Monday, 13 May 2013

Step 3.3 - eliminating lines of unlikely ethnicity or nationality

Can you rule out certain ancestral lines on the basis of ethnicity or nationality?

This technique is not as foolproof as the ones previously discussed but it can certainly help you further narrow down your list of possible candidates for Common Ancestor. It works particularly well if you or your match have ancestors from a variety of different countries. For example, in my own family tree, all my ancestors are Irish (as far as I know). There is the possibility that if I went further back I might find some English, Welsh or Scottish ancestors too, but it is far less likely that I will discover Chinese or African ancestors within the last several hundred years.

Having said that, my ethnic admixture results from 23andMe reveal that I am 99.8% European and 0.1% Sub-Saharan African so this suggests that perhaps 1 of my 1000 or so ancestors (at the level of my 8x great grandparents, born about 1600) was African. So you can never be sure what awaits you in the unknown generations further back from where you have currently managed to extend your tree!

Nevertheless, I can be reasonably certain in suggesting to all my matches that any Common Ancestor that I share with them is likely to be Irish. As a result, they can focus their attention on any Irish lines in their own family tree. I'm not confident enough to say to them that they can eliminate any non-Irish lines from further consideration, but I can certainly say that the "balance of probabilities" sways more towards the Irish lines and more away from the non-Irish lines in their tree.

This could be given further credence by demonstrating that the segment of DNA on which we match is more likely to be Irish / European, rather than Asian or African (for example).

In her blog entitled X Marks the Spot, Roberta Estes uses an example from her own family to demonstrate the practical application of X-chromosome inheritance in combination with ethnicity and nationality analysis to narrow down the number of potential ancestral lines on which the Common Ancestor sits.

A Worked Example

Using the previous example of my aunt JH and MB, we were able to shortlist the potential ancestral lines to those marked with a red X (because JH & MB match each other on the X-chromosome). However, it is clear from MB's Bow Tie chart that her 3 specific ancestors 29, 30 & 31 are English, and therefore, while it is not possible to rule out these ancestral lines completely, it certainly points us away from these lines as potential candidates and draws our focus onto the other shortlisted ancestral lines (26, 27, and 21, 22, & 23).

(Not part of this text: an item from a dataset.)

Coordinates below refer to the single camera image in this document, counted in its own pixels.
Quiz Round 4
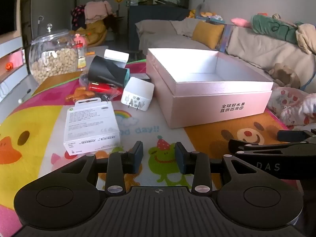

Links, Reources, & Further Reading

Roberta Estes combines a variety of the techniques we are discussing to narrow down the list of potential candidates for her Common Ancestor in Revealing American Indian and Minority Heritage Using Y-line, Mitochondrial, Autosomal and X-Chromosomal Testing Data Combined with Pedigree Analysis. This article was published in JOGG (the Journal of Genetic Genealogy) Fall 2010, Vol. 6, Number 1, pp1-37.